George Russell diz que ficou “enganado” com sua queda no ritmo após um início promissor na temporada de Fórmula 1 de 2026.
Na qualificação do Grande Prêmio de Mônaco de sábado, o companheiro de equipe de Russell na Mercedes, Kimi Antonelli reivindicado sua quarta pole position da temporada, dando a si mesmo a melhor chance possível de vencer sua quinta corrida consecutiva.
Enquanto isso, Russell foi quatro décimos de segundo mais lento que Antonelli, terminando em sexto, atrás de Max Verstappen, da dupla da Ferrari formada por Lewis Hamilton e Charles Leclerc, e Isack Hadjar no segundo Red Bull.
Russell, em sua oitava campanha na F1, entrou na temporada como um dos favoritos ao título e venceu a corrida de abertura da temporada na Austrália, mas não subiu ao pódio desde que terminou em segundo lugar em Xangai, em março.
O piloto de 28 anos conquistou a pole no Canadá no último Grande Prêmio, mas foi forçado a abandonar devido a um problema mecânico enquanto Antonelli venceu a corrida, aumentando a diferença entre os dois no topo do campeonato de pilotos para 43 pontos. Essa diferença poderá aumentar ainda mais no domingo, com ultrapassagens notoriamente desafiadoras nas ruas estreitas de Monte Carlo.
Após a qualificação em Mônaco, Russell lamentou sua súbita falta de ritmo em todas as sessões.
“No início do ano foi muito fácil”, disse ele à Sky Sports. “Cada volta que fiz nos treinos de qualificação foi P1, na pior das hipóteses P2, você sabe, todas as sessões, Q1, Q2, Q3, as últimas três corridas, simplesmente não cheguei a lugar nenhum.
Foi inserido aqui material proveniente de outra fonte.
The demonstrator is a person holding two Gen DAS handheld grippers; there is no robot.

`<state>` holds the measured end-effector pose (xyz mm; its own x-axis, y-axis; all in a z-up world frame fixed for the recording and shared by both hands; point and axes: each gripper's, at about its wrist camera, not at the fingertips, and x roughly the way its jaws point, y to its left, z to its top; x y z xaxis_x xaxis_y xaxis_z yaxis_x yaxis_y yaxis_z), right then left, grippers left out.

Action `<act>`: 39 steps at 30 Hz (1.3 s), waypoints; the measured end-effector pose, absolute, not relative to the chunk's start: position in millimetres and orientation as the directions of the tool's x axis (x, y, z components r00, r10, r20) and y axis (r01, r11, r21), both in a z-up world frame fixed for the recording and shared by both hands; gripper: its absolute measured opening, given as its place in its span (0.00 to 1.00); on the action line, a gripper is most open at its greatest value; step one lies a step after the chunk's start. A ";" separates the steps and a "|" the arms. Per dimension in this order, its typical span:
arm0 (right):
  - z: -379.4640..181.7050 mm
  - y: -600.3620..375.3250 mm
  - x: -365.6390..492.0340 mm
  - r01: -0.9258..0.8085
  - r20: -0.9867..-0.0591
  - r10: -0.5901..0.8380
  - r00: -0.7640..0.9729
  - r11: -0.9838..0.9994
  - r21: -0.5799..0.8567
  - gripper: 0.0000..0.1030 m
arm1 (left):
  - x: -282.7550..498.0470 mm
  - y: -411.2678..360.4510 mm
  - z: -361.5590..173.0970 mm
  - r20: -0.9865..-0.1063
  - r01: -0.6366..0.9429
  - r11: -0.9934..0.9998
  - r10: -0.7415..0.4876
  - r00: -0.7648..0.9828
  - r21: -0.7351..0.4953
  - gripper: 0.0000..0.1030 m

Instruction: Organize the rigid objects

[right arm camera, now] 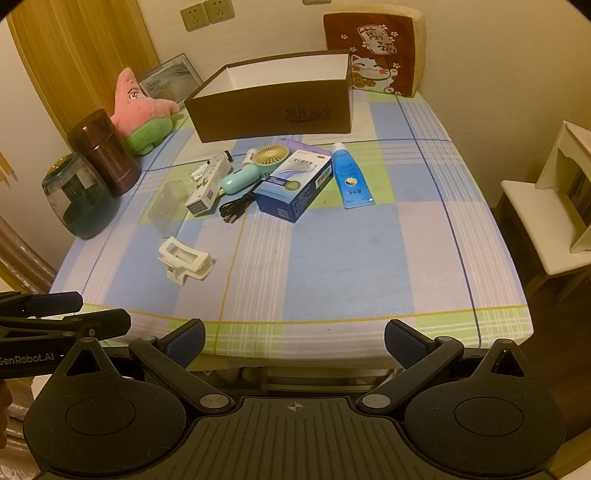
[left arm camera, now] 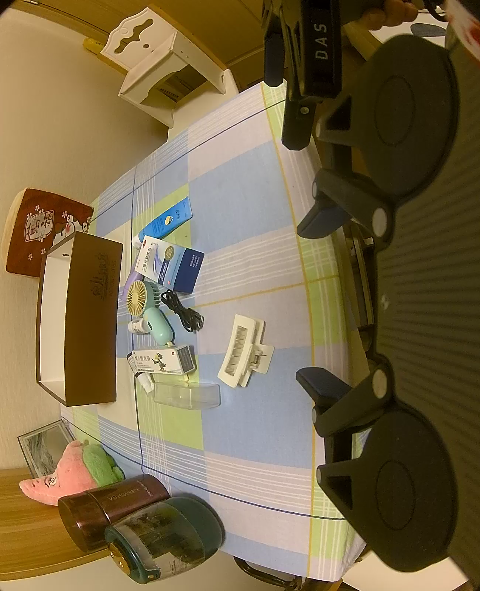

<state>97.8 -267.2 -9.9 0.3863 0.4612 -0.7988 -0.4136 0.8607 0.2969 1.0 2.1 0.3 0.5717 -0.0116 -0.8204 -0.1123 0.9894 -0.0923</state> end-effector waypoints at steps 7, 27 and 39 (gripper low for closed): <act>-10.1 -267.5 97.7 -0.414 -0.799 0.461 0.387 0.861 0.296 1.00 | 0.8 1.9 0.3 -0.820 -0.112 0.989 -0.011 0.572 -0.092 0.73; -10.4 -267.2 98.3 -0.414 -0.798 0.462 0.387 0.860 0.297 1.00 | 0.7 2.0 0.2 -0.820 -0.112 0.989 -0.012 0.572 -0.092 0.73; -10.7 -263.8 97.5 -0.413 -0.801 0.461 0.381 0.860 0.299 1.00 | 5.2 0.0 -0.4 -0.824 -0.114 0.989 -0.011 0.567 -0.091 0.73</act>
“Mesmo no Canadá, foi uma verdadeira luta conseguir uma volta decente e então acertei no final de ambas as sessões, mas foi como tirar algo especial da cartola, e um pouco de sorte para fazer isso.”
Russell sugeriu que o carro Mercedes não era adequado ao seu estilo de dirigir.
“No ano passado (o carro) me serviu perfeitamente e este ano está perfeitamente adequado (Antonelli)”, disse ele. “Então, ou preciso me ajustar a isso, e farei o meu melhor para fazer isso, mas ainda não responde por que o início do ano foi tão tranquilo, então, sim, um pouco confuso agora.”
O CEO da Mercedes, Toto Wolff, descreveu Russell como “robusto e resiliente”, mas acrescentou que o piloto britânico não tinha confiança no carro no sábado.
“Houve algumas corridas que foram contra ele”, disse Wolff à Sky Sports. “A sorte não estava do lado dele ou ele não estava lá no momento certo e aqui não creio que seja tanto o lado psicológico.
“Ele simplesmente nunca teve confiança no carro. A qualificação começou com péssimos pés, você sabe, o TL3 ainda estava muito bom. Quando você começa a ficar atrás do desempenho e perde a confiança, é muito difícil recuperar o atraso.”